Amparada no artigo 386 do Código de Processo Penal, Silvia é taxativa. “Não havendo prova inconteste da efetiva participação de Alba Maria Silva da Costa e Paulo Roberto Gomes da Conceição no crime de evasão de divisas, é de rigor a absolvição dos acusados, com fundamento no artigo 386, V, do Código de Processo Penal.”
Assim, no que tange à imputação prevista no artigo 1.º da Lei 9.613/98, Silvia julgou extinta punibilidade dos bispos Edir Macedo e João Batista Ramos da Silva nesta ação penal, “pela ocorrência da prescrição da pretensão punitiva estatal”.

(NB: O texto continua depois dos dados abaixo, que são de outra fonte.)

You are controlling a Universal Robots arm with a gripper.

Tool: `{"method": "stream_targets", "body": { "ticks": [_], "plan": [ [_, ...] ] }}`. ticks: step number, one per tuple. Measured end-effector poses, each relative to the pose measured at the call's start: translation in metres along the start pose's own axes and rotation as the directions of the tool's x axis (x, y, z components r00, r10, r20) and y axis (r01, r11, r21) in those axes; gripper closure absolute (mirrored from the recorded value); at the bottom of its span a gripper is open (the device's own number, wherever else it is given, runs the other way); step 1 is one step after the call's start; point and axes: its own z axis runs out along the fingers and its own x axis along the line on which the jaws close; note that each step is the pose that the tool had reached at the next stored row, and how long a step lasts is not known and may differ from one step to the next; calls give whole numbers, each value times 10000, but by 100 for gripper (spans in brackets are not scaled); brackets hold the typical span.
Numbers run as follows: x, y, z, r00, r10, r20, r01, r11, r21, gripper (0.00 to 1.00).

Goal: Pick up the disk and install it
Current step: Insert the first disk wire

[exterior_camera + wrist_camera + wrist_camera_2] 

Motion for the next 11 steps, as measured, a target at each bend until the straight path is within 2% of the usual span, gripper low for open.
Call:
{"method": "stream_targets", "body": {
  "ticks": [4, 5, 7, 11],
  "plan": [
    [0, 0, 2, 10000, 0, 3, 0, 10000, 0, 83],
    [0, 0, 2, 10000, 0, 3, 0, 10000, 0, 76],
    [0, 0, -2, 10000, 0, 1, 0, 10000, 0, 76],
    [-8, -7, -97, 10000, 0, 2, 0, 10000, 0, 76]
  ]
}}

Da mesma forma, ela julgou extinta a punibilidade de Alba e Paulo Conceição, nesta ação penal, quanto ao crime previsto no artigo 288 do Código Penal (quadrilha), também pela ocorrência da prescrição.

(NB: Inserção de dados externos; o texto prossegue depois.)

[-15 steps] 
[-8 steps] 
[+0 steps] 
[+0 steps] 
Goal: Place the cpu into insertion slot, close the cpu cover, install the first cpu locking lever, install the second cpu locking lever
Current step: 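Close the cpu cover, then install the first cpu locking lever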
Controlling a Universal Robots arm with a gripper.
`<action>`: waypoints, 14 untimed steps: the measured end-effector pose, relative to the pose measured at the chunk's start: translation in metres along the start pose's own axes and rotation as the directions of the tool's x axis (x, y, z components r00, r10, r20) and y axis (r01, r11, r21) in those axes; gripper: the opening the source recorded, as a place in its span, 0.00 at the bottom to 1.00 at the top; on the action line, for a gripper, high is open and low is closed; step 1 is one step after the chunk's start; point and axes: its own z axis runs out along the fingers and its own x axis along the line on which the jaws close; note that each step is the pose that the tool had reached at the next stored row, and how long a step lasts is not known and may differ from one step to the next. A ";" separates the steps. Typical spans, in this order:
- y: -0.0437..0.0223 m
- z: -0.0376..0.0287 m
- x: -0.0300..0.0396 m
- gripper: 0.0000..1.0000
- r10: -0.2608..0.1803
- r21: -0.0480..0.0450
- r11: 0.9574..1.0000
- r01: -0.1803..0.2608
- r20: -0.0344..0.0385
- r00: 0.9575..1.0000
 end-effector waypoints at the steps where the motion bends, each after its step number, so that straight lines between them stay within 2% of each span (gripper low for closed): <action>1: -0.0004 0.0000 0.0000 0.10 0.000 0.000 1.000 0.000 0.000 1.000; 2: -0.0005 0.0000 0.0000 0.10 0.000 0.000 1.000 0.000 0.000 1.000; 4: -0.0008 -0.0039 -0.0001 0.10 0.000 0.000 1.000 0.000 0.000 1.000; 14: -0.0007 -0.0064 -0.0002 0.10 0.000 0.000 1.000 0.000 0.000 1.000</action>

Sobre o crime de lavagem de dinheiro, ela julgou improcedente e absolveu Alba e Paulo Conceição “por não haver prova da existência do fato”.
E, por fim, quanto ao crime tipificado no artigo 22, parágrafo único, da Lei 7.492/86 (evasão de divisas), Silvia Maria Rocha também julgou improcedente a denúncia da Procuradoria e absolveu os dirigentes da Universal “por não existir prova da participação dos réus na infração penal”.
A juíza determinou o arquivamento dos autos.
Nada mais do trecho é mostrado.